PUBLIC-PRIVATE EARNINGS DIFFERENTIALS IN IRELAND: 1994-2001
01/07/2004
PUBLIC-PRIVATE EARNINGS DIFFERENTIALS IN IRELAND: 1994-2001
Gerry Boyle, Rory McElligott and Jim O’Leary (NUI-Maynooth)
Article appearing in the ESRI Quarterly Economic Commentary, Summer 2004
Our paper uses well-established statistical techniques to analyse earnings differentials between the public and private sectors in Ireland over the period 1994 to 2001. The analysis is based on data collected by the ESRI under the auspices of the European Community Household Panel (ECHP).
Our main findings are as follows:
- Irish public sector employees are on average much better-paid than their private sector counterparts. In 2001 the margin was 46 per cent when measured in terms of gross monthly earnings.

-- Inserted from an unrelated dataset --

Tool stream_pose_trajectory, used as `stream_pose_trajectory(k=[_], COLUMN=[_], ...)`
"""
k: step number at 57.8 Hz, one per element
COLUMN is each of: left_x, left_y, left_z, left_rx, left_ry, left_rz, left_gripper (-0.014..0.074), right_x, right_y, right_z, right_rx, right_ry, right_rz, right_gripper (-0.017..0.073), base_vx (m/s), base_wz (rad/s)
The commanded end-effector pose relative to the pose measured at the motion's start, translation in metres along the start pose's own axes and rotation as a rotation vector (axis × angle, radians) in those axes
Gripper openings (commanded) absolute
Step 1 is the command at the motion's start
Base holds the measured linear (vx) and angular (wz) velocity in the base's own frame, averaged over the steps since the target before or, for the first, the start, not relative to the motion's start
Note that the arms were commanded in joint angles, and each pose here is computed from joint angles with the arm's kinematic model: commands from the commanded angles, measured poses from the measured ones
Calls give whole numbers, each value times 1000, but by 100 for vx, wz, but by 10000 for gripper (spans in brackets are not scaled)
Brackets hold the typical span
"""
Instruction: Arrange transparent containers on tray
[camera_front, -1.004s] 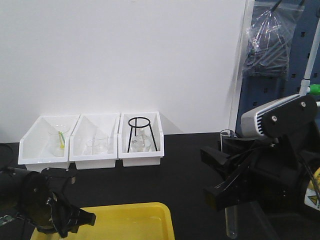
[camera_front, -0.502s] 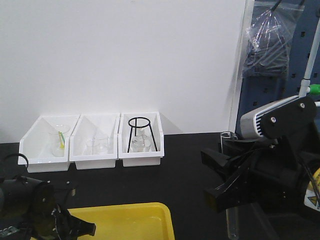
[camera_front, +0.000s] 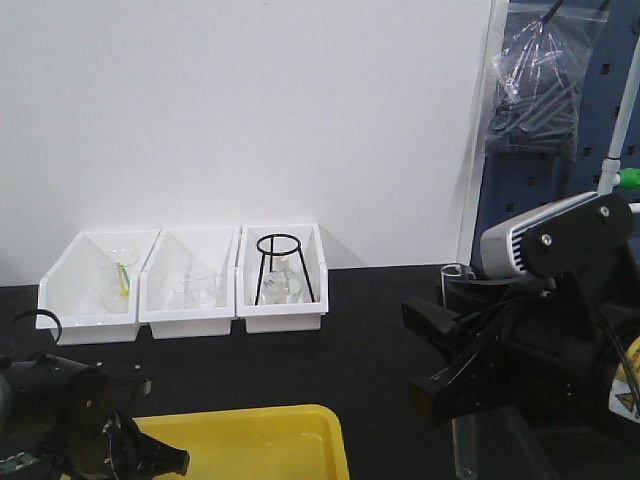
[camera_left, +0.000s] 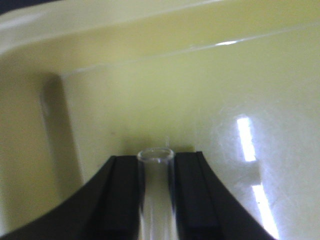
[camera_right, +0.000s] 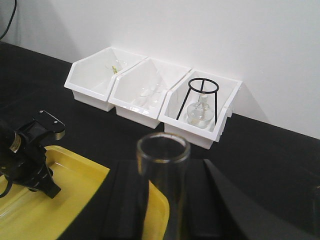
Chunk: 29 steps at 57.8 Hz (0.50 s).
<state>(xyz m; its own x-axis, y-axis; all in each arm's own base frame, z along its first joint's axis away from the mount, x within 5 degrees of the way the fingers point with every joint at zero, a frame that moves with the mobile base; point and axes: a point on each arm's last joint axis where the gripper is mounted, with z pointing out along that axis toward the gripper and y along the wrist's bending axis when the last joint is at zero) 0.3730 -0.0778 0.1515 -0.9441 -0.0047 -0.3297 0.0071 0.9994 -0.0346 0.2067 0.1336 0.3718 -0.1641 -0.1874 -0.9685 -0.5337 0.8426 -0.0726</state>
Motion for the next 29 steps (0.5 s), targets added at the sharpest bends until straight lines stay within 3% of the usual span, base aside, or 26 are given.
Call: stream_pose_trajectory(k=[1, 8, 15, 29], left_x=[-15, -15, -19, -47], left_y=[-3, -1, 0, -2], left_z=[-24, -25, -31, -91], left_rx=[14, -10, -23, -13], left_ry=[-113, -103, -114, -309], left_rz=[14, 40, 49, 69], left_gripper=[458, 542, 567, 565], right_x=[-21, -21, -21, -18], right_y=[0, 0, 0, 1], right_z=[-8, -8, -8, -2], right_rx=[-10, -10, -10, -14], right_ry=[-126, -126, -126, -108], right_rz=[-9, -9, -9, 12], right_gripper=[-11, -11, -11, -11], base_vx=[0, 0, 0, 0], base_wz=[0, 0, 0, 0])
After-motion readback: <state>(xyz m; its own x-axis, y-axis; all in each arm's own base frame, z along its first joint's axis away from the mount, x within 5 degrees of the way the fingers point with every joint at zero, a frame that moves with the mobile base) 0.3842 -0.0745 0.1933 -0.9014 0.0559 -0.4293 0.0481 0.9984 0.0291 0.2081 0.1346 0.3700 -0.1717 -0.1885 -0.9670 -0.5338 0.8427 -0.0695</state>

- This reflects the fact that public sector workers are typically better endowed with the kind of attributes that attract higher pay: they tend to be older, more experienced and better educated. They also tend to work in more highly-skilled jobs and in bigger establishments.
- However, even when such differences are accounted for, employees earn more in the public sector than the private sector. We estimate that, in 2001, this margin – a measure of what is called the public sector premium – was 13%.

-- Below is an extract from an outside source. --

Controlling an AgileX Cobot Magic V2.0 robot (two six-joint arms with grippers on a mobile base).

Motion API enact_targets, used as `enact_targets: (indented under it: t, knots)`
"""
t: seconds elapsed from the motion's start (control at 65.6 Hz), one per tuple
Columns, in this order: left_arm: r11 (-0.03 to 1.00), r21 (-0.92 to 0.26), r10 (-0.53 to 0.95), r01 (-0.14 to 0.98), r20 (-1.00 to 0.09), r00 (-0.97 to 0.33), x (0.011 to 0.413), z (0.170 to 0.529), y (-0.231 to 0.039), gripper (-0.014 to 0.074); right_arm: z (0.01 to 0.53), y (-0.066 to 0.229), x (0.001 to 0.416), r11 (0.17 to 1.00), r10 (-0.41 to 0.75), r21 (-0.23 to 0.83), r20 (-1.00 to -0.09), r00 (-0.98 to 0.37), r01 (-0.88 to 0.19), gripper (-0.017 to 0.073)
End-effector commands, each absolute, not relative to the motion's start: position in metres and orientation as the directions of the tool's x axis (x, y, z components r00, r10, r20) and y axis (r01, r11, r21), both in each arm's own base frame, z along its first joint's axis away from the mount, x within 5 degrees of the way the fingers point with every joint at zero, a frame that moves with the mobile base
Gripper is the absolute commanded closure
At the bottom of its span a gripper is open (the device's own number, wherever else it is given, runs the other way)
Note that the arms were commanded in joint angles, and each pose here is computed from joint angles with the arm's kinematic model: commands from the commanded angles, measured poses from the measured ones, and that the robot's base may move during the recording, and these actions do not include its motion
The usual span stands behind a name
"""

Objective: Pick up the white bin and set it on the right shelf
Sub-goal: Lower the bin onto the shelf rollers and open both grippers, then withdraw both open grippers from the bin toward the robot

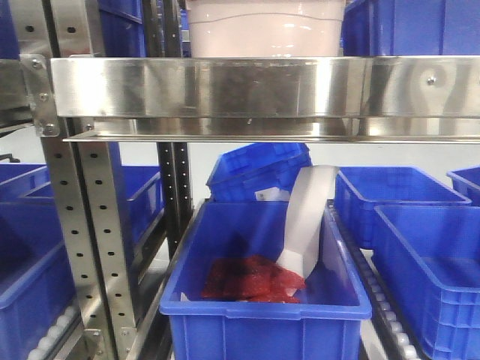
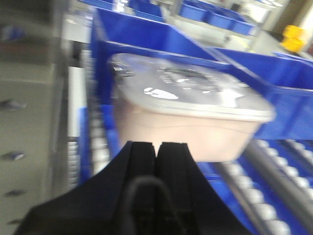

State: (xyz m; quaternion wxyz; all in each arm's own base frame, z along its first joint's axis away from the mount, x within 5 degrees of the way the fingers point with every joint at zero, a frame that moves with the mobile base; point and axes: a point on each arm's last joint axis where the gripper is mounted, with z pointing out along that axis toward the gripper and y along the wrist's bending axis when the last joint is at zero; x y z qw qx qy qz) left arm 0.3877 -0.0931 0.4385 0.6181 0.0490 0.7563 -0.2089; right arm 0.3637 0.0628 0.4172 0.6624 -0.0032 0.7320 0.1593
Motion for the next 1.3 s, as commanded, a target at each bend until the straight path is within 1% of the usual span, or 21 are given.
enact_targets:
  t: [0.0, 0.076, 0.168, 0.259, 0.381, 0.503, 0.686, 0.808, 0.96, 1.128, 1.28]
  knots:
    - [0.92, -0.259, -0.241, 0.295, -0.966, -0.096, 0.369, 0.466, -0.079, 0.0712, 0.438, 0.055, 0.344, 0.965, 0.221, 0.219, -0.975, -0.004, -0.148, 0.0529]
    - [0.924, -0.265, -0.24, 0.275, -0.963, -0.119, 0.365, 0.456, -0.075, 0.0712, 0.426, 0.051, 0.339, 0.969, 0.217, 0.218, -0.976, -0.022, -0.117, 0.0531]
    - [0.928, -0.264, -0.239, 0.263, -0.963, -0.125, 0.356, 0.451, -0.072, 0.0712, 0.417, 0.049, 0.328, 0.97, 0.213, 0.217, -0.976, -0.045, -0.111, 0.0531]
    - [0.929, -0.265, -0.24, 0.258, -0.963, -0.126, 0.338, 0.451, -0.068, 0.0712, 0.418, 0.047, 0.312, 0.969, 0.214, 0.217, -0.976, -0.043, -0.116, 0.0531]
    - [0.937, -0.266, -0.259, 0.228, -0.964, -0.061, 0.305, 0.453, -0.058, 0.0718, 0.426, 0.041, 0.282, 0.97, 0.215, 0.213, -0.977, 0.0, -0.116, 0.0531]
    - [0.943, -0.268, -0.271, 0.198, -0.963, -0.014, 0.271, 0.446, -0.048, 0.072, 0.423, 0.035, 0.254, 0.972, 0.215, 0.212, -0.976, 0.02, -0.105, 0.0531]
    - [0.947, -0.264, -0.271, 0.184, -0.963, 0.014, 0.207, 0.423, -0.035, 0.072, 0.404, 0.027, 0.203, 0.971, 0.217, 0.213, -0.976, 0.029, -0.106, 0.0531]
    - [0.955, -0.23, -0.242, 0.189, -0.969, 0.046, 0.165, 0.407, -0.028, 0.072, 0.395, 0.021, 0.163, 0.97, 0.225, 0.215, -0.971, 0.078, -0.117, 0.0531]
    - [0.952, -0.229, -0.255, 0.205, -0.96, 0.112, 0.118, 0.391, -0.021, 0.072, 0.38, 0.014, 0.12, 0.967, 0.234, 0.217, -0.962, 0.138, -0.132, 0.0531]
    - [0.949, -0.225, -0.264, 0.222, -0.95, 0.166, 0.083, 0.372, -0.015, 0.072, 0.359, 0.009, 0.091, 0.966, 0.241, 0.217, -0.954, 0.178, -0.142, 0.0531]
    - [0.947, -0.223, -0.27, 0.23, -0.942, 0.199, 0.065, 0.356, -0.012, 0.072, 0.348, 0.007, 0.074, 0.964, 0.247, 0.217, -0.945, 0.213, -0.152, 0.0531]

- We have examined the behaviour of the public sector premium over time and have found that it didn’t change significantly between 1994 and 2001. In other words, the earnings advantage enjoyed by public sector workers was preserved intact throughout the very buoyant labour market conditions of the Celtic Tiger period. This is at odds with the widespread perception that public servants ‘fell behind’ over this period.
- Our estimate of the public sector premium for Ireland is substantially larger than estimates derived by other researchers (and based on similar methodology) for other countries. For example, recent research indicates that public sector premiums in the late 1990s were in the range 4-6% in France, Italy and the UK.
- A key question that our analysis leaves unanswered is why the public sector premium remains so high in Ireland. An obvious area to explore for answers is the wage bargaining framework. Here an obvious hypothesis is that the social partnership model has conferred on Irish public sector trade unions greater bargaining power than they would otherwise have had and than their international counterparts have typically enjoyed.